# Problem requirements
Write out every line below that contains "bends".

(Dataset entries)
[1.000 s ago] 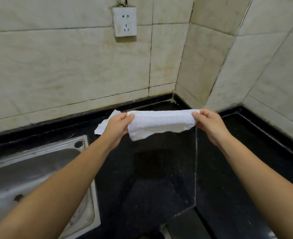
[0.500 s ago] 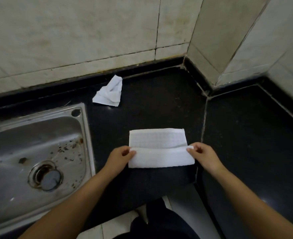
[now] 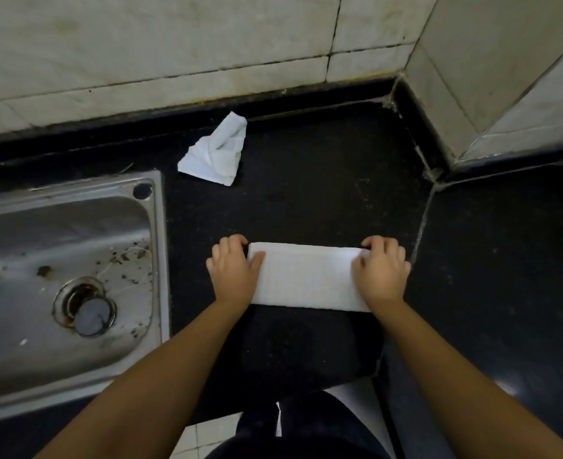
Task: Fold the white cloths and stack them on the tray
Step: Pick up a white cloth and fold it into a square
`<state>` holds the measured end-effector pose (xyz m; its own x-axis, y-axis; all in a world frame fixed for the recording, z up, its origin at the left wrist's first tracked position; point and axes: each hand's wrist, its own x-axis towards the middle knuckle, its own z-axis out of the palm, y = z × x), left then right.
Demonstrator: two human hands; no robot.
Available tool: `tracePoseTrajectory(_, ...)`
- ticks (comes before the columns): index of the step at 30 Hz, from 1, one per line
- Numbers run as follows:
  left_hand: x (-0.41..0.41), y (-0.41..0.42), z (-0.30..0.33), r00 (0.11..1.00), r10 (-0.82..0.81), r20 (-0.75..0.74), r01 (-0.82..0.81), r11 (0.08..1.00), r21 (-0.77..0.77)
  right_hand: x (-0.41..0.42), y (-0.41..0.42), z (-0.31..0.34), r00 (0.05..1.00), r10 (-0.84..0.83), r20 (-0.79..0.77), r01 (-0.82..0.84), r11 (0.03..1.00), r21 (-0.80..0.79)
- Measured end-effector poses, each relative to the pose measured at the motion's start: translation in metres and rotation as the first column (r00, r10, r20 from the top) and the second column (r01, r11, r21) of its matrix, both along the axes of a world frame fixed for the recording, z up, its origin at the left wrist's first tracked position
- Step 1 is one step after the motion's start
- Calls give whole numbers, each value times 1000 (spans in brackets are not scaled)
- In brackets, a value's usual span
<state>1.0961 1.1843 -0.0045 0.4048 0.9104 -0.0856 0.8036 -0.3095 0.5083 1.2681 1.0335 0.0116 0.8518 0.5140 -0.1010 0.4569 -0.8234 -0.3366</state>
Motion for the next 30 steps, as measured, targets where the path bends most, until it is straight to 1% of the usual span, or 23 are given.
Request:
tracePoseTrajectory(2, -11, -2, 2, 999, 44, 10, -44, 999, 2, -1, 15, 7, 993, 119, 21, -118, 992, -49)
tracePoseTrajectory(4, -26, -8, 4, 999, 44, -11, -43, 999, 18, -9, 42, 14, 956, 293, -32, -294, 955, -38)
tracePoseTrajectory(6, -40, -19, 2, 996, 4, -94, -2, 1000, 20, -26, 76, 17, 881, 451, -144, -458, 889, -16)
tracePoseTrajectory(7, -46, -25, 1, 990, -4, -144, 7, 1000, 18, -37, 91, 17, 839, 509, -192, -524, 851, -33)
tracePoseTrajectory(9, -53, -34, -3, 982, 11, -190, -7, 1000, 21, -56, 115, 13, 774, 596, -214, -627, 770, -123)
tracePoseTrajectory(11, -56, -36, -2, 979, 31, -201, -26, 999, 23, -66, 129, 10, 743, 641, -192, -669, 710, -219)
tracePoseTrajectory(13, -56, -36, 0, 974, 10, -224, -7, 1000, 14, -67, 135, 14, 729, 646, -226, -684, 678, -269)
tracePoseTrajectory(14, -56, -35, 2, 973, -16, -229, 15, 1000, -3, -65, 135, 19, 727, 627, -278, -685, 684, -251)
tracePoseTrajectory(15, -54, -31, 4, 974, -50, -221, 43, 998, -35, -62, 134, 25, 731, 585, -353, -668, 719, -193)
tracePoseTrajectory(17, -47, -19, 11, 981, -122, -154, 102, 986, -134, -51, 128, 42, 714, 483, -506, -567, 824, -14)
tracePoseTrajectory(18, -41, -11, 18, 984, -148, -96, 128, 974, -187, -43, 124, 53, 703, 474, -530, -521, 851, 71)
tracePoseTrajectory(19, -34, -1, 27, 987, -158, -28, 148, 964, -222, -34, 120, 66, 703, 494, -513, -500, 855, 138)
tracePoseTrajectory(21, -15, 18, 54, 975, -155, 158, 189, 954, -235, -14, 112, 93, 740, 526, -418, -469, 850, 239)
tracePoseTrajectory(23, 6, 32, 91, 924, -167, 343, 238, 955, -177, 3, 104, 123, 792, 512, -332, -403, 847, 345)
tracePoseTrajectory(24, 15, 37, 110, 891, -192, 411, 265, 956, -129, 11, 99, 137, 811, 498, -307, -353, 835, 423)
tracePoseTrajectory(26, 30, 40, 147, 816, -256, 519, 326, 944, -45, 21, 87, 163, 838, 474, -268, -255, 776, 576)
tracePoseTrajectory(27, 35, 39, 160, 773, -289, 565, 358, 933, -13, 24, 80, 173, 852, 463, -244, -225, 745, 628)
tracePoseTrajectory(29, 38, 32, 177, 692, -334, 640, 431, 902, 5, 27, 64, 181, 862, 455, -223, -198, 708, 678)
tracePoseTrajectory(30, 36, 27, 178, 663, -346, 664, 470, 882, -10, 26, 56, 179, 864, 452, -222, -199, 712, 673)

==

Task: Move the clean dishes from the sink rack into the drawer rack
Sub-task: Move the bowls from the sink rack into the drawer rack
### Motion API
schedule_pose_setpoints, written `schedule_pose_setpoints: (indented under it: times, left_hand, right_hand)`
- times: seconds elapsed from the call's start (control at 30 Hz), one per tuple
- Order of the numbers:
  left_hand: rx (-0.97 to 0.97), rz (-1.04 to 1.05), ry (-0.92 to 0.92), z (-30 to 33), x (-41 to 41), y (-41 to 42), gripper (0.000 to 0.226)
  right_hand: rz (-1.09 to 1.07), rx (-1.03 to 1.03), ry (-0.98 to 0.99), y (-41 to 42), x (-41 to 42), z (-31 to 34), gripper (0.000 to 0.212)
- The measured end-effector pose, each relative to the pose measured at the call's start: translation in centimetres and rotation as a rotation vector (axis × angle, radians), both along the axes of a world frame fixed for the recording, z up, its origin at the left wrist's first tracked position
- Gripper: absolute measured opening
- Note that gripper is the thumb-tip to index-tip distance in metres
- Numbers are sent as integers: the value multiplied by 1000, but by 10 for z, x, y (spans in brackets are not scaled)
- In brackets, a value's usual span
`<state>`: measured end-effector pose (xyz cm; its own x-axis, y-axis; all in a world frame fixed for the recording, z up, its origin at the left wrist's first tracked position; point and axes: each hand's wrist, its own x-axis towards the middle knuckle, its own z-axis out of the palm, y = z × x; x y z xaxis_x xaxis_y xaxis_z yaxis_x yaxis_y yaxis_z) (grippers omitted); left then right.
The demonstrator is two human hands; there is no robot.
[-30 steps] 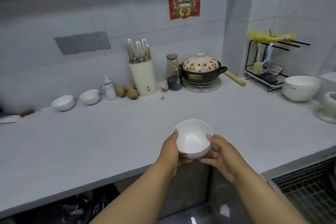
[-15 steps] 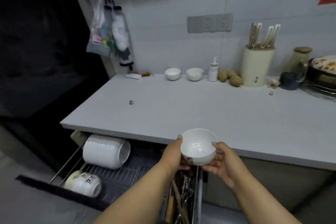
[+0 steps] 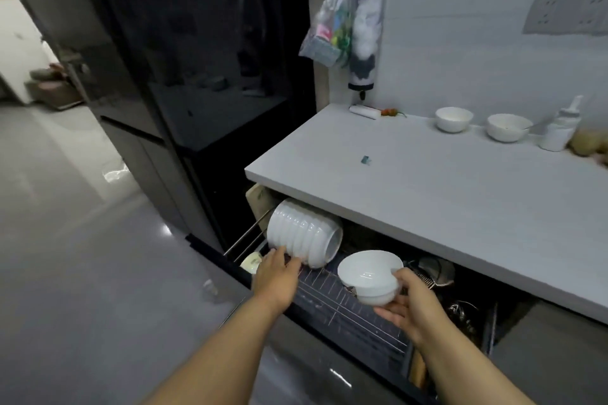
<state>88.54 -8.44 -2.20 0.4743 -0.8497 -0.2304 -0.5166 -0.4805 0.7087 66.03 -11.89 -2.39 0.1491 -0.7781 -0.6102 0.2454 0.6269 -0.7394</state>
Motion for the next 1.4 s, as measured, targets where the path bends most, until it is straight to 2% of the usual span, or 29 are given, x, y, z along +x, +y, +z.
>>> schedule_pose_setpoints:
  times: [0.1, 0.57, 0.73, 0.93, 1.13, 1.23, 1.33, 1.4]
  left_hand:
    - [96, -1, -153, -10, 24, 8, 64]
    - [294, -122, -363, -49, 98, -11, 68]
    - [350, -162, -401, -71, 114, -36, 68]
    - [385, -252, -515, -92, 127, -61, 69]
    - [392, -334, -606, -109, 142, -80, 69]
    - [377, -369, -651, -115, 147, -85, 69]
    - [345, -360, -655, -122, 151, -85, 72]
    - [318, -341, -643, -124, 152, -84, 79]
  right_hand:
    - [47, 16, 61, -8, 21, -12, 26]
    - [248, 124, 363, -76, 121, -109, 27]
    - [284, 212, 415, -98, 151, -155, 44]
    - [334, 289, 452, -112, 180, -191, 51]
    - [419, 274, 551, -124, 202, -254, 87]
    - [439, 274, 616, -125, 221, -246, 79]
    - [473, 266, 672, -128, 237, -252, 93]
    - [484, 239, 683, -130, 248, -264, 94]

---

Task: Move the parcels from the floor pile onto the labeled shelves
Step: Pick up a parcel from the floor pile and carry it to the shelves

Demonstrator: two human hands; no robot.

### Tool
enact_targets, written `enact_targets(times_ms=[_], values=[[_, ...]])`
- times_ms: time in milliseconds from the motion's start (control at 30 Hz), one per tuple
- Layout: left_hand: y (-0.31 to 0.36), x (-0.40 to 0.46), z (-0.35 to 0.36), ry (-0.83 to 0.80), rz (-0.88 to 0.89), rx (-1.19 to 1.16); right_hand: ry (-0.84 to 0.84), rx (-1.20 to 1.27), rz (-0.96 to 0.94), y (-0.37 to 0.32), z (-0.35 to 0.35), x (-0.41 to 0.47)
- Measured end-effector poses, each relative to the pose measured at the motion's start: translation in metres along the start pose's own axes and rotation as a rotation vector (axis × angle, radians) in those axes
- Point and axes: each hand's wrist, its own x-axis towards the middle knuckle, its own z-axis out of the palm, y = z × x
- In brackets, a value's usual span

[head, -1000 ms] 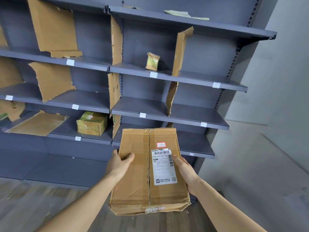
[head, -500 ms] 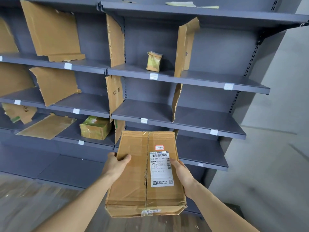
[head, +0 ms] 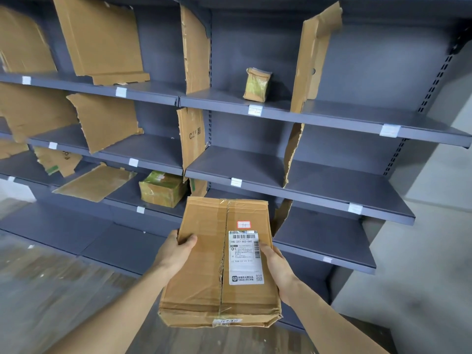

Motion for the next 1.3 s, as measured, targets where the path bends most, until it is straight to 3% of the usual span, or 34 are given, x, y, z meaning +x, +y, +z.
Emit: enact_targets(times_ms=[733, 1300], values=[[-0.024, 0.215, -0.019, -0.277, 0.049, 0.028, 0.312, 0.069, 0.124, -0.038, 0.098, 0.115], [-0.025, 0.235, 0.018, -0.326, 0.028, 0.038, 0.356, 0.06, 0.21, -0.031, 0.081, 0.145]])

# Your response
Motion for the next 30 steps, as measured, targets where the path bends most, until it is straight to 1% of the usual span, or 23 are given.
Motion for the next 1.4 s, as measured, targets where the path bends most, until it is straight to 2% of the usual span, or 29 are given, x, y, z along +x, +y, +z.
Motion for the next 1.3 s, as measured, targets where the path bends most, until it is straight to 3% of the usual span, or 34 are given, x, y, z meaning +x, +y, +z.

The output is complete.